### Problem to work on
Copy each line of the listing below exactly.
=== Section Start ===
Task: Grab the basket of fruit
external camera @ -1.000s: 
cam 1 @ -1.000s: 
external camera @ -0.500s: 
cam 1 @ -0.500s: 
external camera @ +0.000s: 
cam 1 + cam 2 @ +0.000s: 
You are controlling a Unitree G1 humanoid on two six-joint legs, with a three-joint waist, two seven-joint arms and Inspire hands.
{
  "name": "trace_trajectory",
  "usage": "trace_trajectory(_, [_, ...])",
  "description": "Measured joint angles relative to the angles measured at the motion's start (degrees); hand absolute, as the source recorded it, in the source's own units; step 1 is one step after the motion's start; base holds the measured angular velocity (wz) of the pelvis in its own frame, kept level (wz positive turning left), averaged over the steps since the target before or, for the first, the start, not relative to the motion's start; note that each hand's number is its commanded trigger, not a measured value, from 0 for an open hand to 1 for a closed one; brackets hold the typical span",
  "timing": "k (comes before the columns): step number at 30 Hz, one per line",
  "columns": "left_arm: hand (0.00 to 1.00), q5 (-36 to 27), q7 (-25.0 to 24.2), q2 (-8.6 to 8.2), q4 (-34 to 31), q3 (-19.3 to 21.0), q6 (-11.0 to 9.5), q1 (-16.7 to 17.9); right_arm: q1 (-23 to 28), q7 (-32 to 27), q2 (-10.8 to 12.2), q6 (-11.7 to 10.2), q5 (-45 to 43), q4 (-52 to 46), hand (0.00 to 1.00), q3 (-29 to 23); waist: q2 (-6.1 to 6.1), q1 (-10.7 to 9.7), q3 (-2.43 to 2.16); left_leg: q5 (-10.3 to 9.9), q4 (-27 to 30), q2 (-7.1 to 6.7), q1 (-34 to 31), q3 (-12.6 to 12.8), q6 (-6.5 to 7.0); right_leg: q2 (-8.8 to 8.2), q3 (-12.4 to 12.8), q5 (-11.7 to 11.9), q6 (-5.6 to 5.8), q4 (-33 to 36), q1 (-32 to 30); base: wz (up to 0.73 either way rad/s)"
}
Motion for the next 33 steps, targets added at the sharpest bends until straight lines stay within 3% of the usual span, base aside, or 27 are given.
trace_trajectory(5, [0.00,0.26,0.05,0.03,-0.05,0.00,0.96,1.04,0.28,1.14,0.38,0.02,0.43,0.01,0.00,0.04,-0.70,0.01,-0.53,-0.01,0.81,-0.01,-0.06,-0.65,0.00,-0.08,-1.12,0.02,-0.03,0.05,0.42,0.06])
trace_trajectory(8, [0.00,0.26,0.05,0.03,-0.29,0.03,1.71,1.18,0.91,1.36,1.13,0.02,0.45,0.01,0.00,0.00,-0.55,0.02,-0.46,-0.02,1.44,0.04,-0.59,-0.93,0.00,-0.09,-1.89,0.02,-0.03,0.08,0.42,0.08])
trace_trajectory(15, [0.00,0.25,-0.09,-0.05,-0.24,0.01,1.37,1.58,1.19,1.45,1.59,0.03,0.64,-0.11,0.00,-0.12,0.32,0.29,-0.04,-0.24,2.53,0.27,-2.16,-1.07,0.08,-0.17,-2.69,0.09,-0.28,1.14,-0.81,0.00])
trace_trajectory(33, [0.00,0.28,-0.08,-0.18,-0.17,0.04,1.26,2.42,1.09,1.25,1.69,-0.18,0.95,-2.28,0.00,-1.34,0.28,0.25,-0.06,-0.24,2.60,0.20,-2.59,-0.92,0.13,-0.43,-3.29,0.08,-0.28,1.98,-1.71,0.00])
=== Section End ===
### Answer section
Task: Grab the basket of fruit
external camera @ -1.000s: 
cam 1 @ -1.000s: 
external camera @ -0.500s: 
cam 1 @ -0.500s: 
external camera @ +0.000s: 
cam 1 + cam 2 @ +0.000s: 
You are controlling a Unitree G1 humanoid on two six-joint legs, with a three-joint waist, two seven-joint arms and Inspire hands.
{
  "name": "trace_trajectory",
  "usage": "trace_trajectory(_, [_, ...])",
  "description": "Measured joint angles relative to the angles measured at the motion's start (degrees); hand absolute, as the source recorded it, in the source's own units; step 1 is one step after the motion's start; base holds the measured angular velocity (wz) of the pelvis in its own frame, kept level (wz positive turning left), averaged over the steps since the target before or, for the first, the start, not relative to the motion's start; note that each hand's number is its commanded trigger, not a measured value, from 0 for an open hand to 1 for a closed one; brackets hold the typical span",
  "timing": "k (comes before the columns): step number at 30 Hz, one per line",
  "columns": "left_arm: hand (0.00 to 1.00), q5 (-36 to 27), q7 (-25.0 to 24.2), q2 (-8.6 to 8.2), q4 (-34 to 31), q3 (-19.3 to 21.0), q6 (-11.0 to 9.5), q1 (-16.7 to 17.9); right_arm: q1 (-23 to 28), q7 (-32 to 27), q2 (-10.8 to 12.2), q6 (-11.7 to 10.2), q5 (-45 to 43), q4 (-52 to 46), hand (0.00 to 1.00), q3 (-29 to 23); waist: q2 (-6.1 to 6.1), q1 (-10.7 to 9.7), q3 (-2.43 to 2.16); left_leg: q5 (-10.3 to 9.9), q4 (-27 to 30), q2 (-7.1 to 6.7), q1 (-34 to 31), q3 (-12.6 to 12.8), q6 (-6.5 to 7.0); right_leg: q2 (-8.8 to 8.2), q3 (-12.4 to 12.8), q5 (-11.7 to 11.9), q6 (-5.6 to 5.8), q4 (-33 to 36), q1 (-32 to 30); base: wz (up to 0.73 either way rad/s)"
}
Motion for the next 33 steps, targets added at the sharpest bends until straight lines stay within 3% of the usual span, base aside, or 27 are given.
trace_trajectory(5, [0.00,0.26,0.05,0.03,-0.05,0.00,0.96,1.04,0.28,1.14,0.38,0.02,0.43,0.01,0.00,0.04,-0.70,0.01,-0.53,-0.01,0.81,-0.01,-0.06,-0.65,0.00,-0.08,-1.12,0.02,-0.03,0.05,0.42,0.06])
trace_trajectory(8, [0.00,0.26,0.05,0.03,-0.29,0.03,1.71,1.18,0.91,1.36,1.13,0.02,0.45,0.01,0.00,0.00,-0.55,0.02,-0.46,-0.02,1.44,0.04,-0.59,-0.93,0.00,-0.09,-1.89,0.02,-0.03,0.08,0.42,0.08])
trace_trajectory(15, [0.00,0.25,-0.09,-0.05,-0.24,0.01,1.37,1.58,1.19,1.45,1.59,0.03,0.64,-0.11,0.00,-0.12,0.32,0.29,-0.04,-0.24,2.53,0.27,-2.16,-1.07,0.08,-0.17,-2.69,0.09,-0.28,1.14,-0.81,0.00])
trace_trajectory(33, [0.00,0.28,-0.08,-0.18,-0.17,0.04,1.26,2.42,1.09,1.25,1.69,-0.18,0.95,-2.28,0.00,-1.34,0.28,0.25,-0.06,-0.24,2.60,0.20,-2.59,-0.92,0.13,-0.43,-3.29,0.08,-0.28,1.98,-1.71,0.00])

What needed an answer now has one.